Lorraine crossed to a file cabinet and checked her notes. Bryant noticed that she had the lolloping gait of a woman with hip trouble. “Six months ago, maybe longer. A couple of kids say he’s always been around the estate, as long as they can remember, even when they was little babies.”
“Does he scare them?”
“No, apparently they think of him as a kind of guardian. Sort of a protector of the estate. Because of the badge, see.”
She tapped the Roland Plumbe Community Estate’s logo on the Residents’ Association letterhead, an artisanal fifties symbol that owed its influence to the Festival of Britain’s design ethic. At its centre was the outline of a
horseman in a black cape and tricorn hat. The date on the logo was 1954.
My God, thought Bryant. Don’t tell me he’s been around for over fifty years.
∨ Ten Second Staircase ∧
15
Winter Lightning
Danny Martell was in trouble. His natural atavism usually left him with nothing worse than a hangover. He jokingly dismissed these lapses of character to friends as Out-of-Pocket Experiences, but the latest occasion had proven altogether more serious.
Marc Morrison, his agent, had called him this morning with a warning to watch out for the next day’s press. The agent did not admonish; what point was there in telling his clients to stay away from hookers and cocaine? In for a penny, in for a pound, the agent figured. Some clients were always going to screw up their careers, so they might as well crash and burn now to leave room for the ones with more self-discipline.
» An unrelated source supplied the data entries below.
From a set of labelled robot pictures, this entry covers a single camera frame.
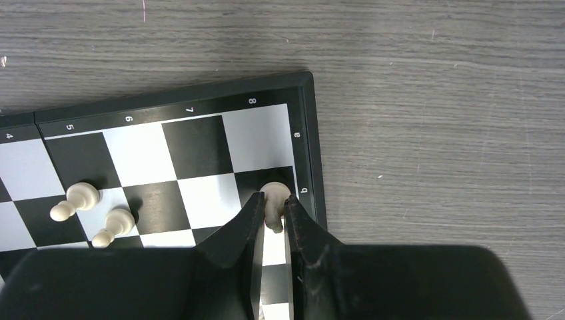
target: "chessboard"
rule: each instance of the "chessboard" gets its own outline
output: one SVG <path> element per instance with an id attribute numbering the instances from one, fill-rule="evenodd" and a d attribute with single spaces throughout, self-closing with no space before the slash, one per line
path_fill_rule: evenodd
<path id="1" fill-rule="evenodd" d="M 0 282 L 31 251 L 92 247 L 114 208 L 136 226 L 110 248 L 192 247 L 271 181 L 327 228 L 309 72 L 0 117 Z M 100 202 L 52 220 L 78 182 Z M 288 315 L 285 259 L 284 233 L 266 229 L 265 319 Z"/>

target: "wood grain surface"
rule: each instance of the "wood grain surface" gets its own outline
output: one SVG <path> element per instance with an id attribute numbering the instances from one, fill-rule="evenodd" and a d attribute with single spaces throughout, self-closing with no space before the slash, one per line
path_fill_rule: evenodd
<path id="1" fill-rule="evenodd" d="M 0 114 L 310 69 L 333 234 L 489 247 L 536 319 L 565 319 L 564 21 L 563 1 L 4 0 Z"/>

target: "white chess piece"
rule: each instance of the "white chess piece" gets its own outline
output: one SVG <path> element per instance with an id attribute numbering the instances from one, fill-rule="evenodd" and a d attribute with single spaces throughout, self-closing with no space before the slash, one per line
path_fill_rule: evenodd
<path id="1" fill-rule="evenodd" d="M 280 182 L 270 182 L 261 188 L 261 192 L 265 192 L 265 225 L 275 233 L 283 232 L 281 217 L 284 215 L 284 202 L 290 197 L 290 190 Z"/>
<path id="2" fill-rule="evenodd" d="M 55 221 L 65 221 L 77 210 L 90 210 L 100 201 L 100 193 L 86 182 L 76 183 L 67 190 L 67 200 L 59 202 L 49 213 Z"/>
<path id="3" fill-rule="evenodd" d="M 124 209 L 114 209 L 106 215 L 106 228 L 98 231 L 92 238 L 94 248 L 105 248 L 117 235 L 126 235 L 135 226 L 133 215 Z"/>

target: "pawn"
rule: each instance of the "pawn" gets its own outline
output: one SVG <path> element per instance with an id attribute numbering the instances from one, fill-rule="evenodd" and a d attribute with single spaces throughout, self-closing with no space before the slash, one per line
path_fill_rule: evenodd
<path id="1" fill-rule="evenodd" d="M 67 200 L 59 202 L 49 213 L 55 221 L 65 221 L 77 210 L 90 210 L 100 201 L 98 190 L 86 182 L 76 183 L 67 190 Z"/>
<path id="2" fill-rule="evenodd" d="M 288 187 L 280 182 L 270 182 L 261 188 L 265 193 L 265 225 L 275 233 L 283 232 L 284 202 L 290 197 Z"/>
<path id="3" fill-rule="evenodd" d="M 126 235 L 135 226 L 133 215 L 124 209 L 114 209 L 106 215 L 106 228 L 92 238 L 94 248 L 106 248 L 117 235 Z"/>

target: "white pawn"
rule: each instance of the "white pawn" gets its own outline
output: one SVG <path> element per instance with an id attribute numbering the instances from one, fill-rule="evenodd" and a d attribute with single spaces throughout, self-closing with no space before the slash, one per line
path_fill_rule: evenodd
<path id="1" fill-rule="evenodd" d="M 135 226 L 133 215 L 124 209 L 114 209 L 106 215 L 106 228 L 98 231 L 92 238 L 94 248 L 105 248 L 117 235 L 126 235 Z"/>
<path id="2" fill-rule="evenodd" d="M 100 201 L 98 190 L 86 182 L 76 183 L 67 190 L 67 200 L 59 202 L 49 213 L 55 221 L 65 221 L 77 210 L 90 210 Z"/>
<path id="3" fill-rule="evenodd" d="M 280 182 L 270 182 L 261 188 L 265 192 L 265 225 L 275 233 L 283 232 L 284 202 L 290 197 L 288 187 Z"/>

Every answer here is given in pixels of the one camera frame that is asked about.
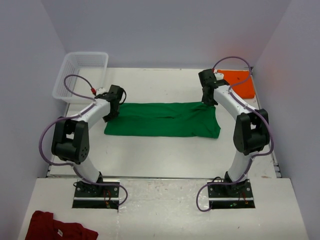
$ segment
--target white tabletop
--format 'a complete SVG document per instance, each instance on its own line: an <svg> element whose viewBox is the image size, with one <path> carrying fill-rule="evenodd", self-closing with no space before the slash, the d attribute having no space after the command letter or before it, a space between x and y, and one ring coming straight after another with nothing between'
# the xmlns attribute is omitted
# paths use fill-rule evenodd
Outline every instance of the white tabletop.
<svg viewBox="0 0 320 240"><path fill-rule="evenodd" d="M113 209L72 209L74 179L39 178L19 234L24 240L36 210L54 219L80 223L99 233L98 240L307 240L289 179L251 178L256 208L200 212L195 196L206 183L196 180L122 179L129 197ZM208 207L208 192L200 196Z"/></svg>
<svg viewBox="0 0 320 240"><path fill-rule="evenodd" d="M127 103L199 102L202 88L198 73L203 69L108 68L105 87L123 87ZM90 79L92 72L80 72ZM88 86L77 85L76 92L86 93ZM247 102L258 108L256 99ZM71 104L68 115L84 106ZM233 143L235 121L221 106L216 107L221 127L218 139L203 137L140 137L105 135L101 119L89 132L90 159L104 176L152 178L214 178L224 176L236 149ZM61 162L57 157L54 162ZM74 176L68 166L52 166L52 176ZM275 178L271 156L257 158L249 177Z"/></svg>

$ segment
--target white plastic basket
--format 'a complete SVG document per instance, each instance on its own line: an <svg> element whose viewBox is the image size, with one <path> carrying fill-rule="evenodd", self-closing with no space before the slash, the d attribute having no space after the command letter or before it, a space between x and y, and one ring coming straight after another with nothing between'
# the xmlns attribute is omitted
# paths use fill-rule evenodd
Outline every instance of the white plastic basket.
<svg viewBox="0 0 320 240"><path fill-rule="evenodd" d="M76 74L89 80L95 89L103 87L108 58L108 54L105 52L79 51L68 53L61 65L52 96L55 99L60 99L70 104L90 103L89 99L84 99L68 92L64 86L64 78L69 74ZM92 97L89 85L81 78L72 76L66 82L68 87L77 94Z"/></svg>

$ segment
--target purple cable
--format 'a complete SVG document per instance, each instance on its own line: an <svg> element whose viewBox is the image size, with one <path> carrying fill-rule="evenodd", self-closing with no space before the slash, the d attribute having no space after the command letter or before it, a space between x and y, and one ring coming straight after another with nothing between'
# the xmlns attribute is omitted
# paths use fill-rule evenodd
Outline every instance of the purple cable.
<svg viewBox="0 0 320 240"><path fill-rule="evenodd" d="M233 182L210 182L210 183L207 183L207 184L203 185L203 186L200 188L200 190L198 191L198 193L197 193L197 195L196 195L196 199L195 199L196 207L199 209L199 211L201 211L201 212L203 212L203 213L204 213L204 212L208 212L208 211L211 210L211 207L209 207L208 209L201 209L201 208L199 207L199 195L200 195L201 191L202 191L204 188L209 187L209 186L212 186L212 185L225 185L225 186L230 186L230 185L234 185L234 184L239 183L239 182L241 181L241 179L243 179L244 176L249 172L249 169L250 169L251 164L252 164L252 162L253 162L253 159L254 159L255 157L267 156L267 155L271 154L271 153L273 152L274 148L275 148L274 137L273 137L272 131L271 131L271 129L270 129L270 126L269 126L267 120L266 120L260 113L258 113L258 112L255 111L254 109L248 107L247 105L243 104L243 103L232 93L232 88L233 88L233 87L235 87L235 86L237 86L237 85L240 85L240 84L243 84L243 83L245 83L246 81L249 80L249 78L250 78L250 76L251 76L251 74L252 74L252 70L251 70L250 64L249 64L244 58L242 58L242 57L239 57L239 56L227 56L227 57L224 57L224 58L220 59L218 62L216 62L216 64L213 66L213 69L215 69L215 67L216 67L220 62L222 62L222 61L225 60L225 59L240 59L240 60L244 61L244 62L246 63L246 65L248 66L248 68L249 68L249 75L248 75L248 77L247 77L245 80L241 81L241 82L237 82L237 83L231 85L231 86L229 87L229 89L228 89L228 92L229 92L229 94L231 95L231 97L232 97L239 105L241 105L242 107L248 109L248 110L251 111L252 113L256 114L256 115L262 120L262 122L264 123L264 125L266 126L266 128L267 128L267 130L268 130L268 132L269 132L269 136L270 136L270 150L269 150L268 152L257 153L257 154L252 155L251 158L250 158L249 164L248 164L248 166L247 166L247 168L246 168L246 170L245 170L245 172L244 172L244 173L241 175L241 177L240 177L239 179L237 179L236 181L233 181Z"/></svg>
<svg viewBox="0 0 320 240"><path fill-rule="evenodd" d="M70 74L70 75L67 75L67 76L64 78L64 80L63 80L64 87L65 87L70 93L72 93L73 95L78 96L78 97L80 97L80 98L92 100L94 103L96 102L96 99L94 99L93 97L84 96L84 95L77 94L77 93L75 93L74 91L72 91L72 90L67 86L67 83L66 83L66 80L67 80L69 77L78 77L78 78L81 78L81 79L85 80L85 81L90 85L91 88L93 88L93 87L92 87L91 83L90 83L87 79L85 79L84 77L82 77L82 76L80 76L80 75L76 75L76 74ZM50 164L50 165L53 165L53 166L71 166L71 167L73 168L75 174L76 174L80 179L84 180L85 182L87 182L87 183L89 183L89 184L97 185L97 186L119 187L119 188L122 188L122 189L124 190L124 192L125 192L125 198L124 198L124 200L123 200L121 203L118 204L118 206L120 206L120 205L124 204L125 201L126 201L127 198L128 198L128 191L127 191L127 189L126 189L124 186L122 186L122 185L120 185L120 184L117 184L117 183L99 183L99 182L90 181L90 180L84 178L84 177L77 171L77 169L73 167L74 165L73 165L72 163L55 163L55 162L50 161L50 160L45 156L44 151L43 151L43 148L42 148L42 144L43 144L45 135L46 135L46 133L48 132L48 130L49 130L53 125L55 125L56 123L58 123L58 122L60 122L60 121L70 120L70 119L76 119L76 118L81 117L81 115L86 114L87 112L89 112L89 111L95 106L94 103L92 103L86 110L82 111L82 112L81 112L80 114L78 114L78 115L68 116L68 117L61 117L61 118L58 118L58 119L54 120L52 123L50 123L50 124L43 130L43 132L42 132L41 135L40 135L40 139L39 139L39 143L38 143L39 153L40 153L41 157L43 158L43 160L44 160L46 163Z"/></svg>
Morrison had learned the hard way. The agent had once taken on a well-behaved Blue Peter presenter who, out for a drink one evening, had been drawn into a nightclub act by a fire-eater, who had pulled open the boy’s shirt and teased his chest with a flaming brand; no big deal, just part of the act. Except that the act was onstage in a club hosting weekly gay nights, and the show had been taped by the management, and the tape had found its way to the News of the World, which ran an outraged feature suggesting that the boy was unfit to be allowed near children. They included a photograph of the bare-chested presenter grimacing as the flame neared him, surrounded by copy that had somehow managed to suggest the club was a haven for paedophiles, heterosexual orgies, gay sex, and Satanism. Nobody in the industry believed the story except the BBC, which fired the presenter, who took a barbiturate overdose and was found dead in his Maida Vale flat, which at least solved his image problem. So it was best not to get Morrison started on the subject of tarnished images.